TASK: Make an exact copy of the lines from the top of the entries below through the line with "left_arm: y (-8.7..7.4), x". Leave all pictures out.

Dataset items
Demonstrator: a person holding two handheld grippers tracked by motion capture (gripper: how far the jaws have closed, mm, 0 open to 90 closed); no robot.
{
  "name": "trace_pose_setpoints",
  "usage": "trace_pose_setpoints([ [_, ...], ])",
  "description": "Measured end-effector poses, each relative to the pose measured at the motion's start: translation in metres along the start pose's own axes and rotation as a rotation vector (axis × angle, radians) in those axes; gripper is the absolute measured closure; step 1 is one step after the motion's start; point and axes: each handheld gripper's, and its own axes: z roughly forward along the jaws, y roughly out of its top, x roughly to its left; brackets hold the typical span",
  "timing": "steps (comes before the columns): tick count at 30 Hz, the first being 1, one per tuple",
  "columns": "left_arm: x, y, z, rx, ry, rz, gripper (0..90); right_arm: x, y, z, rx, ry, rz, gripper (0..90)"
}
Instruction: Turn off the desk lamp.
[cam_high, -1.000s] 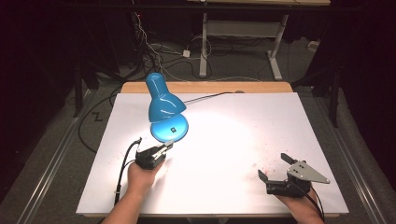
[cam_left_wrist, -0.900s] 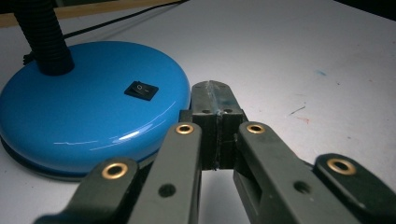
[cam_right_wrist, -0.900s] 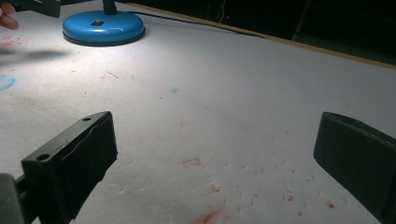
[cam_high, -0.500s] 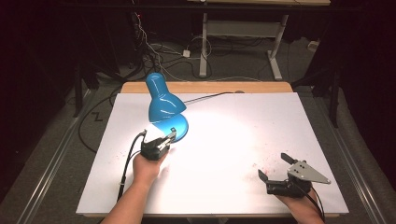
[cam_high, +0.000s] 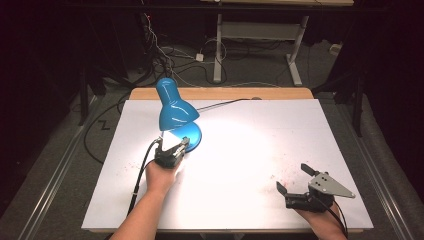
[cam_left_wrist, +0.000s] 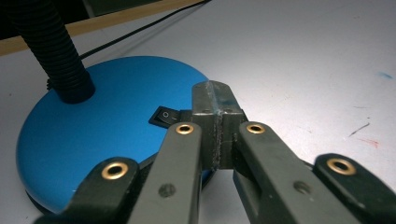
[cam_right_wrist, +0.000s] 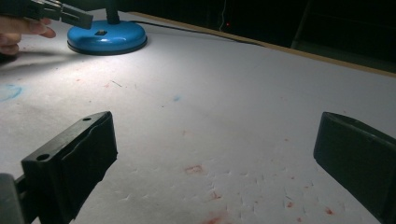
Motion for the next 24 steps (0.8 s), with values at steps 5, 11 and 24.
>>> trace_pose_setpoints([
  [5, 0.002, 0.001, 0.006, 0.023, 0.029, -0.009, 87.9, 0.001, 0.001, 0.000, -0.005, 0.005, -0.001, 0.5],
  [11, 0.003, 0.002, 0.009, 0.034, 0.062, -0.010, 87.9, 0.002, 0.001, 0.000, -0.005, 0.008, -0.003, 0.5],
  [24, 0.004, 0.006, 0.016, 0.065, 0.090, -0.012, 87.9, 0.006, 0.004, -0.002, -0.015, 0.016, -0.007, 0.6],
])
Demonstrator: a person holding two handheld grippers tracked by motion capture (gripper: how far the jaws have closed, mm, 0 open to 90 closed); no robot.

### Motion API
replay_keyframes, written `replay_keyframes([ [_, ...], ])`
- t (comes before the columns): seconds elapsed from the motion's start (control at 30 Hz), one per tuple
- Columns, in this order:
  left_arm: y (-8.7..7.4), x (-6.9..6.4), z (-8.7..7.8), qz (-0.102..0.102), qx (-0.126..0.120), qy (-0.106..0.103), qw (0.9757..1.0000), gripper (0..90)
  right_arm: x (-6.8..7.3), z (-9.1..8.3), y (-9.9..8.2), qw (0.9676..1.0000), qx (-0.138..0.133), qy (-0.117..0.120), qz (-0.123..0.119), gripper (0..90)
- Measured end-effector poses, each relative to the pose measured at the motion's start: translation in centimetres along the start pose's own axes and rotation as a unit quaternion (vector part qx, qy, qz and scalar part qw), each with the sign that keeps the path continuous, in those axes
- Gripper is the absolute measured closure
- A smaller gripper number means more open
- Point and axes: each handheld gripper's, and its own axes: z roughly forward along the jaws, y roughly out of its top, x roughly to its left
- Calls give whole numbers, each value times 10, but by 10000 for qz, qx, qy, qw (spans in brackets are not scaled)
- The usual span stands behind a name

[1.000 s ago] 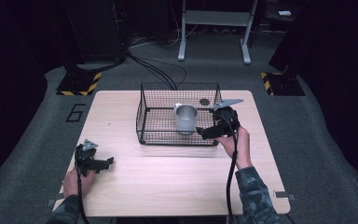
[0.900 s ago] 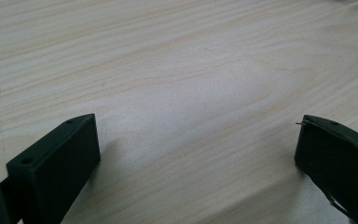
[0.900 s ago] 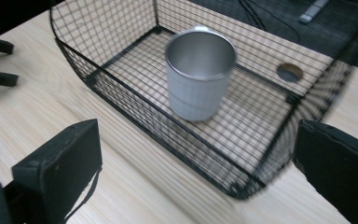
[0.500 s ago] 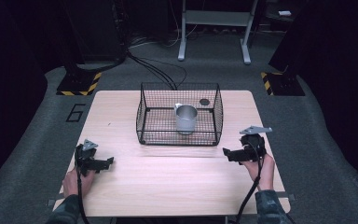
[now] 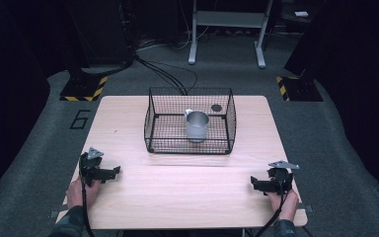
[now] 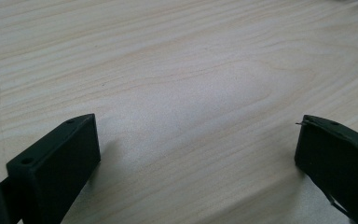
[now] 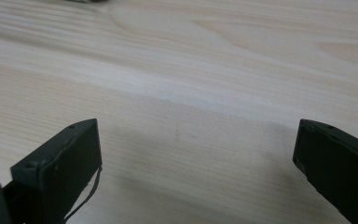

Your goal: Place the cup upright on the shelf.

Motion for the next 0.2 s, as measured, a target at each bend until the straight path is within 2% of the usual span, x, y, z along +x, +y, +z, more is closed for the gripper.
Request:
replay_keyframes([
  [0.03, 0, 0, 0, -6, -9, 14, 10000, 1, 0, 2, -3, 10000, 26, -38, -53, 0],
  [0.07, 0, 0, 0, -8, -8, 15, 10000, 1, 1, 4, -8, 9996, -118, -206, -149, 0],
  [0.2, 0, 0, 0, -10, -9, 16, 10000, 1, 1, 3, -9, 9996, -142, -196, -157, 0],
])
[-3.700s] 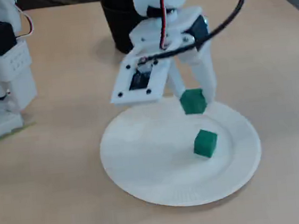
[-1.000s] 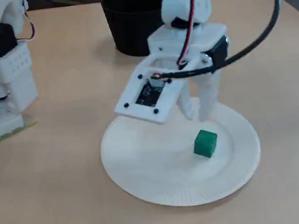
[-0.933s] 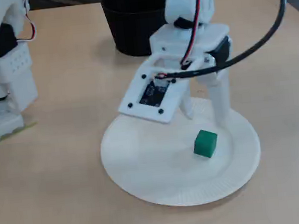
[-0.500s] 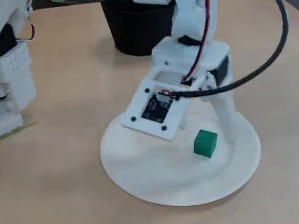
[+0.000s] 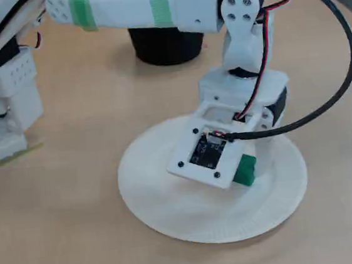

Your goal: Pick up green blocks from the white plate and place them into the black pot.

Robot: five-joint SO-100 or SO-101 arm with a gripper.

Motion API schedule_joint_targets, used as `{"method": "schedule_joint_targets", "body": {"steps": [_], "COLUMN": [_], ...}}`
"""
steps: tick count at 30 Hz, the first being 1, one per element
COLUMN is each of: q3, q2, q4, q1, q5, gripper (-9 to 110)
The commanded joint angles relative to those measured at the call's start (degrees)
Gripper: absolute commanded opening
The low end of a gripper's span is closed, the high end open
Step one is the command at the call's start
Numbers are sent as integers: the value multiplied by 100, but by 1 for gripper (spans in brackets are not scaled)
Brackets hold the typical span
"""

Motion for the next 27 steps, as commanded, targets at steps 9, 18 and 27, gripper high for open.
{"method": "schedule_joint_targets", "body": {"steps": [9,18,27], "q3": [-967,-4034,-264], "q2": [149,633,4676], "q4": [0,88,62], "q1": [9,-1099,-2848], "q5": [-158,-2224,-1687], "gripper": [-2,-2,-2]}}
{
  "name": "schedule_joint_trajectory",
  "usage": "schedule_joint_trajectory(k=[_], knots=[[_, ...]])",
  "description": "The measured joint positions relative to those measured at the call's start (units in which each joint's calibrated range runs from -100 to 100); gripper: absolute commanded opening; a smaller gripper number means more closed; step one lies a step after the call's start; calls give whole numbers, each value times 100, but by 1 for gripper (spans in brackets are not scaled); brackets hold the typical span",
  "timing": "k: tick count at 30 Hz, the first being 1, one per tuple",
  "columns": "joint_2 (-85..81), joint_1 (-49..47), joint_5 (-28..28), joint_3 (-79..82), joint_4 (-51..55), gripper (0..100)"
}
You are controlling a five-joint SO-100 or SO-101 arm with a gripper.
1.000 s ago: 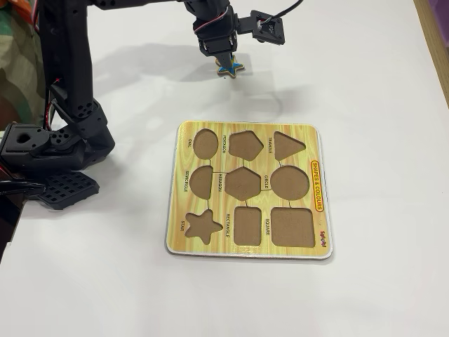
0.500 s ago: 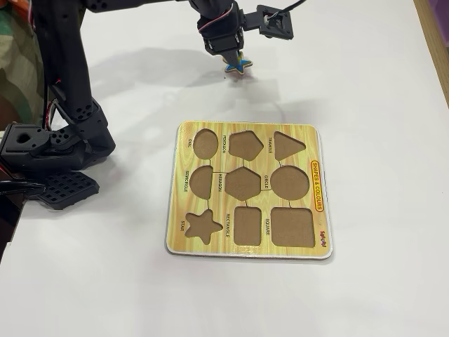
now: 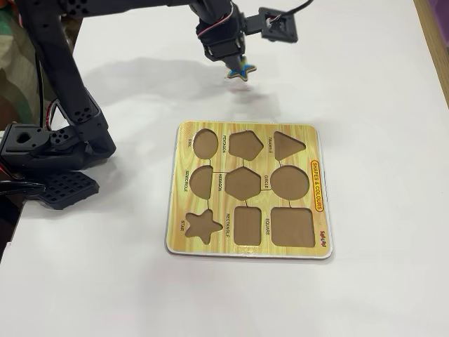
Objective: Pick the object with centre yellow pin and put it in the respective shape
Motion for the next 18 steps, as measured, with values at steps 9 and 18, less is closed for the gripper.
schedule_joint_trajectory(k=[9,18], knots=[[-696,683,187,737,0,4],[-1907,1553,426,2023,0,4]])
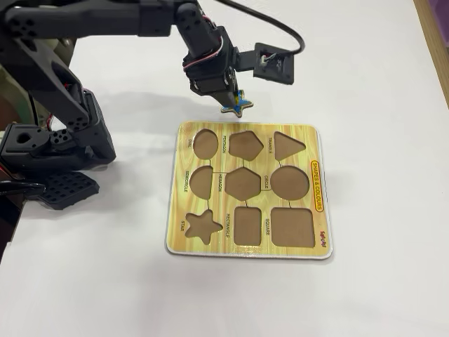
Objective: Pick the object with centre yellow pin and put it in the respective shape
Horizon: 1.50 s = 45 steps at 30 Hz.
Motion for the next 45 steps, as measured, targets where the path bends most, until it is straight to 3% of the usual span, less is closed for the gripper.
schedule_joint_trajectory(k=[15,32,45], knots=[[-1478,1534,484,1340,0,4],[-1804,3527,2179,1601,0,4],[-1942,4471,2283,2113,0,3]])
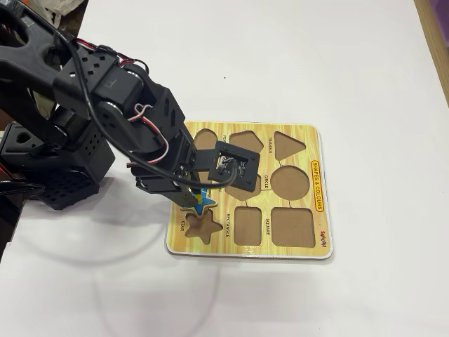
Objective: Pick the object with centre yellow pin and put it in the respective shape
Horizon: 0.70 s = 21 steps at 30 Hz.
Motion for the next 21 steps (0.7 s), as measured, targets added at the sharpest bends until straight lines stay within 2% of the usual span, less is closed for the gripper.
schedule_joint_trajectory(k=[5,11,21], knots=[[0,75,21,0,0,3],[0,318,416,0,-9,3],[0,355,640,0,-746,3]])
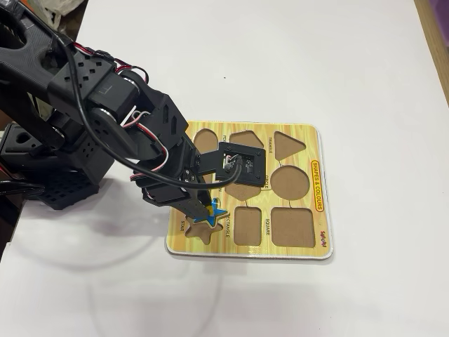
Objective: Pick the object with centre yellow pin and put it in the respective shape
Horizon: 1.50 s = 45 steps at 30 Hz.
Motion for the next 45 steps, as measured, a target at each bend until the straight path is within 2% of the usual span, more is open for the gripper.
schedule_joint_trajectory(k=[33,45], knots=[[0,0,16,72,-26,4],[-9,299,16,504,-26,4]])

RESULT OF THE TASK:
Demonstrator: a person holding two handheld grippers tracked by motion capture (gripper: how far the jaws have closed, mm, 0 open to 90 closed); no robot.
{
  "name": "trace_pose_setpoints",
  "usage": "trace_pose_setpoints([ [_, ...], ])",
  "description": "Measured end-effector poses, each relative to the pose measured at the motion's start: translation in metres along the start pose's own axes and rotation as a rotation vector (axis × angle, radians) in those axes; gripper is the absolute measured closure; step 1 is one step after the motion's start; point and axes: each handheld gripper's, and its own axes: z roughly forward along the jaws, y roughly out of its top, x roughly to its left; brackets hold the typical span",
  "timing": "steps (comes before the columns): tick count at 30 Hz, the first being 1, one per tuple",
  "columns": "left_arm: x, y, z, rx, ry, rz, gripper (0..90); right_arm: x, y, z, rx, ry, rz, gripper (0..90)"
}
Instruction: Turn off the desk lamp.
[cam_high, -1.000s] 
[cam_left_wrist, -0.900s] 
[cam_right_wrist, -0.900s] 
[cam_high, -0.500s] 
[cam_high, +0.000s] 
[cam_left_wrist, +0.000s] 
[cam_right_wrist, +0.000s] 
Motion for the next 24 steps (0.8 s), with values at steps 5, 11 and 24.
>>> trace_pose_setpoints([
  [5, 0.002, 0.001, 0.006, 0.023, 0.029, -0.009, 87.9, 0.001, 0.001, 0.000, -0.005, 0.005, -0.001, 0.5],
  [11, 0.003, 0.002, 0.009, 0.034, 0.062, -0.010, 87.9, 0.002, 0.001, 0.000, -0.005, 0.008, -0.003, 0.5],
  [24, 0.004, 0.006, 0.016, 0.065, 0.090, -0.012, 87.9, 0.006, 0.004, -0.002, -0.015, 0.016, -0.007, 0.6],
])
Demonstrator: a person holding two handheld grippers tracked by motion capture (gripper: how far the jaws have closed, mm, 0 open to 90 closed); no robot.

### Motion API
replay_keyframes, written `replay_keyframes([ [_, ...], ])`
- t (comes before the columns): seconds elapsed from the motion's start (control at 30 Hz), one per tuple
- Columns, in this order:
  left_arm: y (-8.7..7.4), x (-6.9..6.4), z (-8.7..7.8), qz (-0.102..0.102), qx (-0.126..0.120), qy (-0.106..0.103), qw (0.9757..1.0000), gripper (0..90)

The exercise concludes with this answer.